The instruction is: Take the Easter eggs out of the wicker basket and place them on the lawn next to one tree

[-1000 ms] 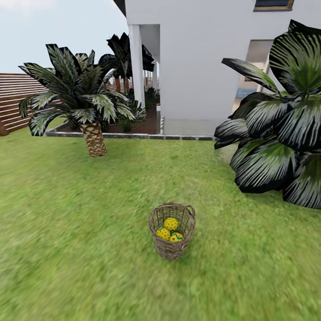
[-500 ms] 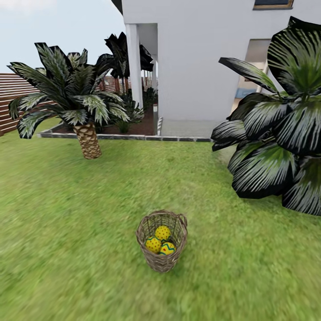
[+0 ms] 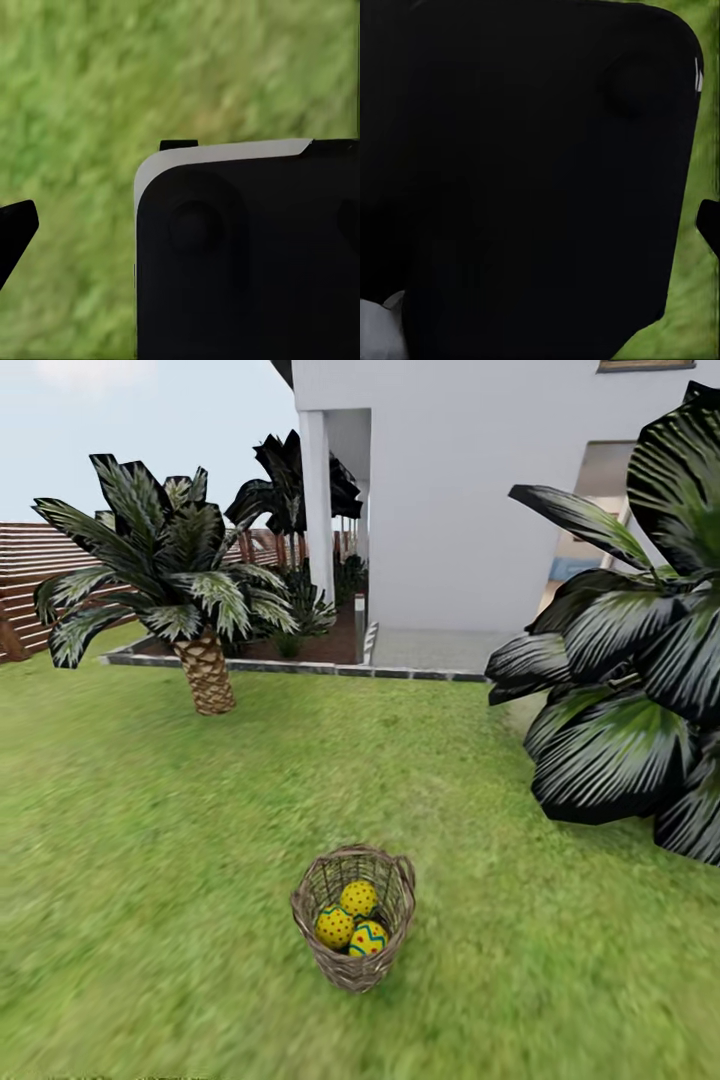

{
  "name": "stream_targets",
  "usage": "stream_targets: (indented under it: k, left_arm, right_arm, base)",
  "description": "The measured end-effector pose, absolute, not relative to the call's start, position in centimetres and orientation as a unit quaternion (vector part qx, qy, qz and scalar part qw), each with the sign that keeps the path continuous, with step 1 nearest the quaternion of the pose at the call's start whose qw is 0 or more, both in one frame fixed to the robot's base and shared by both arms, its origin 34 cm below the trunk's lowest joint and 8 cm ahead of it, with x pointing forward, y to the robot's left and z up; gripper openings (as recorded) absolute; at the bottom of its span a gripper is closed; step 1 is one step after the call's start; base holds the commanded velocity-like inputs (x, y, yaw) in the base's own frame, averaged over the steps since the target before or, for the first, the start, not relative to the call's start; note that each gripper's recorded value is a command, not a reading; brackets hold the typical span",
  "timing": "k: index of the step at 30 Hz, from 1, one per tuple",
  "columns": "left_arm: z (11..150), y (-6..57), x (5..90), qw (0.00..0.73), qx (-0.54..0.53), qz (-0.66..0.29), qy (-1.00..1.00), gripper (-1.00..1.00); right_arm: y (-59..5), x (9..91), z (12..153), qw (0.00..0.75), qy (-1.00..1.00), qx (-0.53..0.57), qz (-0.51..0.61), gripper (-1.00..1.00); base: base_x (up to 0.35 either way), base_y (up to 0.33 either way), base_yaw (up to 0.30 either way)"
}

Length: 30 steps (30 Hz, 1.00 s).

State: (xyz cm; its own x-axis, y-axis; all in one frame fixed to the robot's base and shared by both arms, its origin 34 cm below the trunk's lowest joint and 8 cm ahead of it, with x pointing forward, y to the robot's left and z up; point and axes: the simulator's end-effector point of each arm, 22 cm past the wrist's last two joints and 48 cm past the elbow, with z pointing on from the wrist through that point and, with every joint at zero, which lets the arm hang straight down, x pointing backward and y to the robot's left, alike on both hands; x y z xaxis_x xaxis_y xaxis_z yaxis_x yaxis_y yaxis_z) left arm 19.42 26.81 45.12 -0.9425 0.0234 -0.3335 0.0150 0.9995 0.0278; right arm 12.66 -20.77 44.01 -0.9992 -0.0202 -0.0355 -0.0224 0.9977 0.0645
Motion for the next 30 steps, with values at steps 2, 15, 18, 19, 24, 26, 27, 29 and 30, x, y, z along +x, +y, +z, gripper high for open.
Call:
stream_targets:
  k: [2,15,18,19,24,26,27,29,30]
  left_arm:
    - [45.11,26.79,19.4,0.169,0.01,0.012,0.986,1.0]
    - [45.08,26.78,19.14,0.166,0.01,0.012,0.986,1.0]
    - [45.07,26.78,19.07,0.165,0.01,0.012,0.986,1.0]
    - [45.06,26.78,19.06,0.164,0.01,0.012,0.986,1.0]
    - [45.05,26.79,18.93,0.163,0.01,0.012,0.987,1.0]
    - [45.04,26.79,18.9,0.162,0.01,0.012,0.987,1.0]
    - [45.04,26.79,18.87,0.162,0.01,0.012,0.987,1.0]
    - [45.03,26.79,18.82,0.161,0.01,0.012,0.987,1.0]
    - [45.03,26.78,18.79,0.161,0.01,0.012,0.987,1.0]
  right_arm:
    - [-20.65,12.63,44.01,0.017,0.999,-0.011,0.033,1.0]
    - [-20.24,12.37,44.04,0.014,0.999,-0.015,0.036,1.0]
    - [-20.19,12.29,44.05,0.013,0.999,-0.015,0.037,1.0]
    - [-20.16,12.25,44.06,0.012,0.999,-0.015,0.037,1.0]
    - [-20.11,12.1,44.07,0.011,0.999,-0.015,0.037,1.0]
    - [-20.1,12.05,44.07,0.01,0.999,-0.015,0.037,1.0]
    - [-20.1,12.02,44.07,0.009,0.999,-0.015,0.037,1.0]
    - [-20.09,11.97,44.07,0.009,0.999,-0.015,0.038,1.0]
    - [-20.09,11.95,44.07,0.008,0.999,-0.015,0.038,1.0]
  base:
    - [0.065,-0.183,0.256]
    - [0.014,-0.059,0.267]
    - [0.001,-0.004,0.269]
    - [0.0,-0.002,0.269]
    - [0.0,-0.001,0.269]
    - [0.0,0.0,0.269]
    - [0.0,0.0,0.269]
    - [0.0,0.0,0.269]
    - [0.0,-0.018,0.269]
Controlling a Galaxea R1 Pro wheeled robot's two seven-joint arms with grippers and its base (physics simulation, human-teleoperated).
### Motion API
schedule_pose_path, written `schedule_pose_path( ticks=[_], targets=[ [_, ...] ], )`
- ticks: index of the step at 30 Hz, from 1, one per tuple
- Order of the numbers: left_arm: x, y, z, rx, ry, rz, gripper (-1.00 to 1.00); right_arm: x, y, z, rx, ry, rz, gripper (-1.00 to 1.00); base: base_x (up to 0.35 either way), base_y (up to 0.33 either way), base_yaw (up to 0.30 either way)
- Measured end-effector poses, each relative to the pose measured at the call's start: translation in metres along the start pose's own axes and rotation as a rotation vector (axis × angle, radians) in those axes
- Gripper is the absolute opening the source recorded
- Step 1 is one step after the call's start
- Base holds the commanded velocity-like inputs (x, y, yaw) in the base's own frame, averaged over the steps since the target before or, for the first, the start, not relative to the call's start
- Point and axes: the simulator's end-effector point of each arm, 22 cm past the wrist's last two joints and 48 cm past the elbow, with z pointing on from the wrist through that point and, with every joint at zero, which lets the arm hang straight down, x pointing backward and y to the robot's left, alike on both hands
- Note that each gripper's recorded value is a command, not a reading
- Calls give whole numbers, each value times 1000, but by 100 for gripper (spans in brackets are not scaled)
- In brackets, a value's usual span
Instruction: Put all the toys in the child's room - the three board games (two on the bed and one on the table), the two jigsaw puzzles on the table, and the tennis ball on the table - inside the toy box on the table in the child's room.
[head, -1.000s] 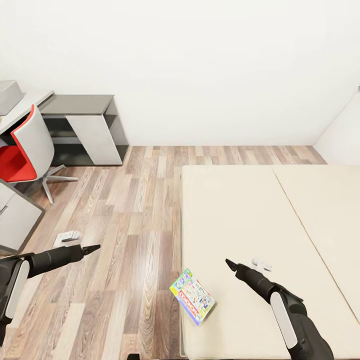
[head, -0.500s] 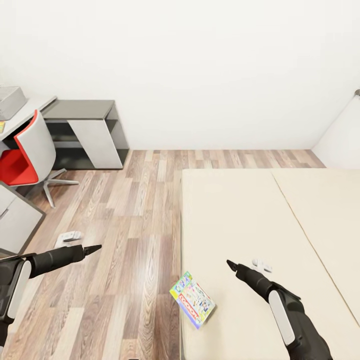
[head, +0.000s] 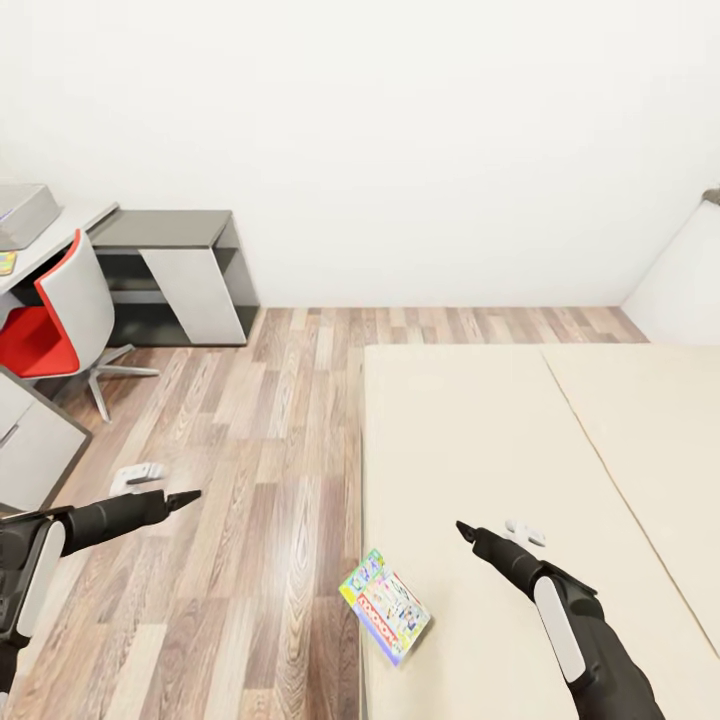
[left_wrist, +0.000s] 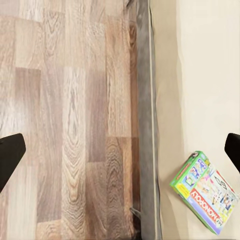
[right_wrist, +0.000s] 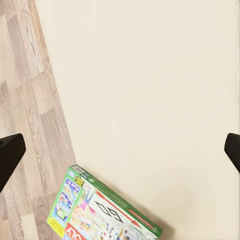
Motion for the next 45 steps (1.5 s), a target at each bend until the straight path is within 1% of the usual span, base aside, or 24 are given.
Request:
schedule_pose_path(
  ticks=[6, 19, 29, 35, 45],
  targets=[
    [0, -7, 0, 7, 5, 18, 100, -5, 1, -1, 4, -7, 0, 100, 0, 0, 0],
    [-8, -12, -6, 11, -12, 28, 100, -9, 5, 4, 3, 4, 8, 100, 0, 0, 0],
    [-14, -15, -12, 13, -28, 33, 100, -14, -5, 2, 69, -3, 11, 100, 0, 0, 0],
    [-17, -17, -16, 15, -37, 36, 100, -13, -7, 1, 82, 0, 14, 100, 0, 0, 0],
    [-23, -21, -22, 18, -52, 42, 100, -18, -4, -2, 79, -9, 13, 100, 0, 0, 0]
  ],
)
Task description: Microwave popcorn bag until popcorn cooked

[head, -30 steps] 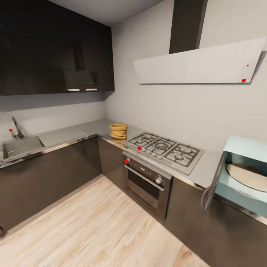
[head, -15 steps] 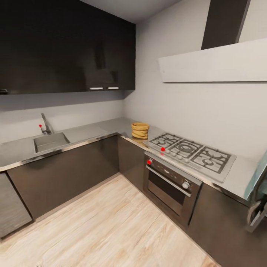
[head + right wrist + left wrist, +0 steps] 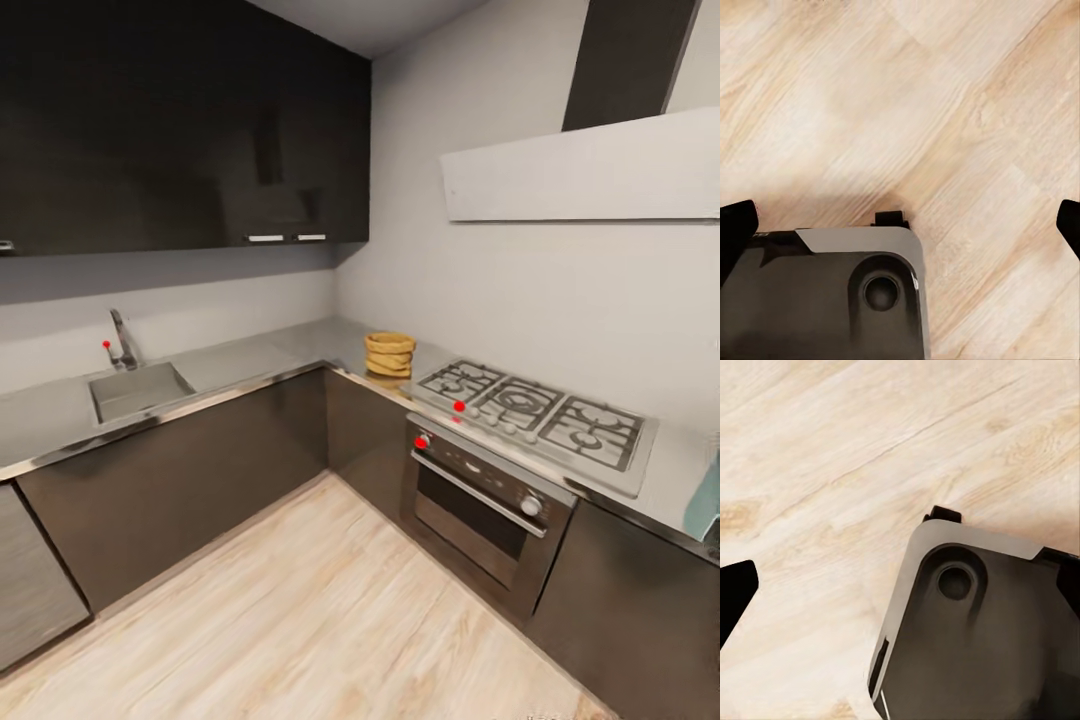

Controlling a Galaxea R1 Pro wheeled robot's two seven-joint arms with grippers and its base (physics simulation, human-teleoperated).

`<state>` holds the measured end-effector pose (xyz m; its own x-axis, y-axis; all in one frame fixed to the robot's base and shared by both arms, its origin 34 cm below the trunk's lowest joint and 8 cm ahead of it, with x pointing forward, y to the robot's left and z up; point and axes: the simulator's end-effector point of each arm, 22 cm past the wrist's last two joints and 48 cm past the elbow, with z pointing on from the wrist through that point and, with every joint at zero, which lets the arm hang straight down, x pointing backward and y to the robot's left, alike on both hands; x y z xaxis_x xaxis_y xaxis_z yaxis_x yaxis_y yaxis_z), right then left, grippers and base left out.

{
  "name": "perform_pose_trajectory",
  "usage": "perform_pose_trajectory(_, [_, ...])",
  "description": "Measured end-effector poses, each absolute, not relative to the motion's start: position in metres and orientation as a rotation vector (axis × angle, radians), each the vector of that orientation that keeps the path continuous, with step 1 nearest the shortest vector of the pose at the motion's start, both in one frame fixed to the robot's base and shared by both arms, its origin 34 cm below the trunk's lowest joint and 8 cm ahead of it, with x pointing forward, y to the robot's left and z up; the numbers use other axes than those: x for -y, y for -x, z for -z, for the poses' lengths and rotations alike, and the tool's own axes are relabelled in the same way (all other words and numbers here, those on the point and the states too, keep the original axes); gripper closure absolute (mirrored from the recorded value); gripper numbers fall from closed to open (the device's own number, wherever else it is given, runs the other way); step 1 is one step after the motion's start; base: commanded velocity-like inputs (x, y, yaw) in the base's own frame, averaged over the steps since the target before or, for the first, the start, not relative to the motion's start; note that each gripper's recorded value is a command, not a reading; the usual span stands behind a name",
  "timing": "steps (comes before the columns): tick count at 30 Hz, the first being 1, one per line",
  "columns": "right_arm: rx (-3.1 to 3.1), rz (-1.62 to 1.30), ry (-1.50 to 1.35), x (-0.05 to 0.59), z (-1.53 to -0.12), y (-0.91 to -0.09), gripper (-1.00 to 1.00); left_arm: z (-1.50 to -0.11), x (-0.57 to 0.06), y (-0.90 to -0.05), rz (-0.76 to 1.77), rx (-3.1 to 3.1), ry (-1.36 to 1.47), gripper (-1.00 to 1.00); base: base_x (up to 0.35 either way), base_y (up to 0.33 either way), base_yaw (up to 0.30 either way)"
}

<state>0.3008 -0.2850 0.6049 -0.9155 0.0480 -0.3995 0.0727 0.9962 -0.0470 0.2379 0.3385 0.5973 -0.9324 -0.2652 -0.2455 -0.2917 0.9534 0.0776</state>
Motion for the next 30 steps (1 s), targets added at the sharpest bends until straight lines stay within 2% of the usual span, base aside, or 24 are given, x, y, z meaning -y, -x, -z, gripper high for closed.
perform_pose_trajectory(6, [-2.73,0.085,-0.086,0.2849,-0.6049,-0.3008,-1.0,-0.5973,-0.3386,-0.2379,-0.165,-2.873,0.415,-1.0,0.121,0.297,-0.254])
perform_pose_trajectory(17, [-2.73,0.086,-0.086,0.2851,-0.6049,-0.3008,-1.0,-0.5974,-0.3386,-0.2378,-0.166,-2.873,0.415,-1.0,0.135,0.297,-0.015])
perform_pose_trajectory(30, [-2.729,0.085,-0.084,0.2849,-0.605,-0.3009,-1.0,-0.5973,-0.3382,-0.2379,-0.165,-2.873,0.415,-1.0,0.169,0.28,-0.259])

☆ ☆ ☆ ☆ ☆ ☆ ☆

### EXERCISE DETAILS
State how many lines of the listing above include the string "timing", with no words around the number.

### COMPLETED TASK
2